Hi there, i would like to set up a home network that is almost or fully virus proof.
I would like to have the following things as part of it:
- Printing (Connect to the printer)
- Set storage
- Software Deployment Portal (Recommend Free Software For Family)
- Extremely High Security
- WAN/LAN Gaming Connection
- The ability to only add certain computers to the network, and at any time (might buy more)
- All of the above wireless.
I also need to know the following fairly shortly:
- What I need to buy and an approximate price. (if you can't be bothered just tell me the item i'll get the price)
- What antivirus on the host computer (Yes i'm willing to pay, and i have a copy of symantec (unlimited) (Not endpoint))
That is a tall order for a home network. From my experience here is what I hope will help you out.
- home network that is almost or fully virus proof. - Nothing is secure against anything. If it wants in bad enough it will gain access.
- Printing (Connect to the printer) - If your printer already has Ethernet / Wireless capabilites your done, just configure to work on the network. If not you are going to need a USB/LPT1 (which ever you printer uses) Adapter with a built in Wireless/Wired Print server.
- Set storage - NAS or if you have a spare computer FreeNAS is more than likely what your looking for here.
- Software Deployment Portal (Recommend Free Software For Family) - Purpose??? Are you going to be installing software on every computer every day? That and if someone comes to your house more than likely they will not want to install software on their computer just to use your internet (See point further down for additional details). If you just don't want to run multiple installers look at this site for a list of supported programs that can be built into a single installer -> http://ninite.com/
- Extremely High Security - Don't use wireless, use static IP's if your network is small enough. On every computer setup GPO correctly and limit users interactions with the network and the computer itself.
- Chat - What type of chat? AIM? MSN? etc? or personal chat between computers, need more details on this.
- WAN/LAN Gaming Connection - If it is just one device, set it as a DMZ and limit data stored on it that is personal. If it is an Xbox 360 just DMZ it and call it a day
- The ability to only add certain computers to the network, and at any time (might buy more) - Using DHCP will allow further expansion, but you will still have to configure the devices security to your own wishes.
- All of the above wireless - Wireless or High Security?
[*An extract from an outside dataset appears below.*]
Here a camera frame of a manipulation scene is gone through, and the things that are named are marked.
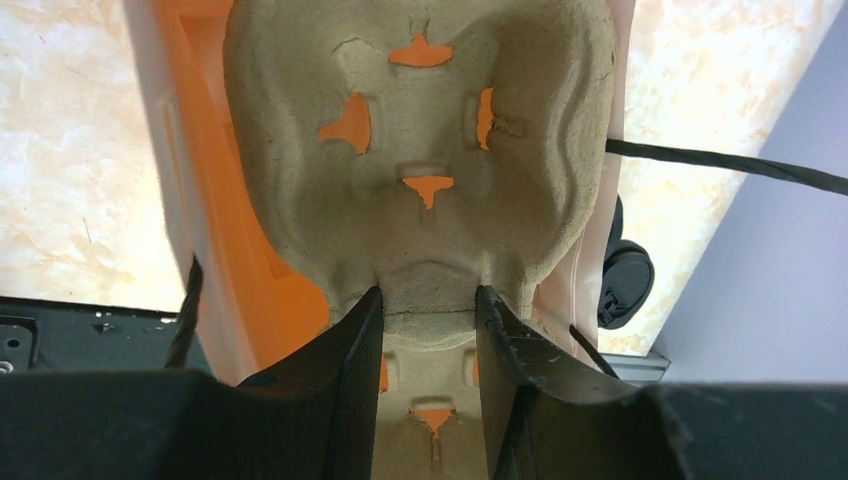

One or the other. Wireless can be broken in a matter of time.
Note One Wireless and High Security - Use a strong WPA2 encryption, with MAC ID Filtering. Change the encryption key once a week/month (your preference). If you have visitors that come over that wish to use your internet it may be a good idea to have a router on hand that you can add to your network when they visit. This way when they connect they will not be on your network persay but be on a separate network. Then when they leave remove the device from use.
Also to increase security it may be an Idea to invest in a computer system that can handle Windows 2k8 Server. And configure the server as an Active Domain Controller, then you can utilize the features of the DC for limiting user accounts and pushing out GPOs to new computers that come in and join the domain. Using that will also allow you to manage certain software installs that have a compatible .msi install package.
For hardware if you where going to go with a basic setup all you would need is the following. A wireless capable router, USB/LPT1 Print server for your printer if not supported, Wireless to Wired Bridge or Wireless adapter for your game console, and wireless adapters for all computers you wish to make wireless and cat5e wires for all the computers you wish to make wired. For your file server look up a NAS box that meets your needs.
Since your looking at a more advanced approach then this is what I would suggest to handle what your looking for.
- A server computer with 2 NICs (Can be an older desktop computer that has the ability to run Windows 2008 Server. No more than 2-3 Years old)
- Wireless Access Point (I use a LinkSys WAP54G)
- 10/100 switch (or 10/100/1000 if you wish to implement a GB network)
- A NAS Box or spare computer with FreeNAS installed
- USB/LPT1 Print server adapter if your printer is not Ethernet (wired) or Wireless compatible.
- Wireless Bridge / Wireless adapter for external devices such as an xbox 360 that you wish to connect to the network.
- Time and Patience.
Going the second route is considerably more expensive as some of the hardware can be quite pricey (A good USED server is going to cost in the range of $500-$1000, new well over $2000). Also on getting older equipment you have to make sure that it will handle todays and tomorrows load. Meaning that Old P4 MAY
run Windows 2008 Server but it may struggle when pushing out apps or loading the profiles from disk over the network.
Going the second route is going to be difficult, and will take some time to properly setup, diagnose and repair any issues. Honestly your best bet would be to use a standard router and use a wired connection for most of your devices. It is more than secure enough in that manor for the average home user.
In terms of A/V software, I currently use Norton Internet Security 360 4.0 It works well for me so I haven't had a need to use a Server/Client based version. But if that is what you truly want look for Symantec Corporate if they still make it for newer versions of Windows.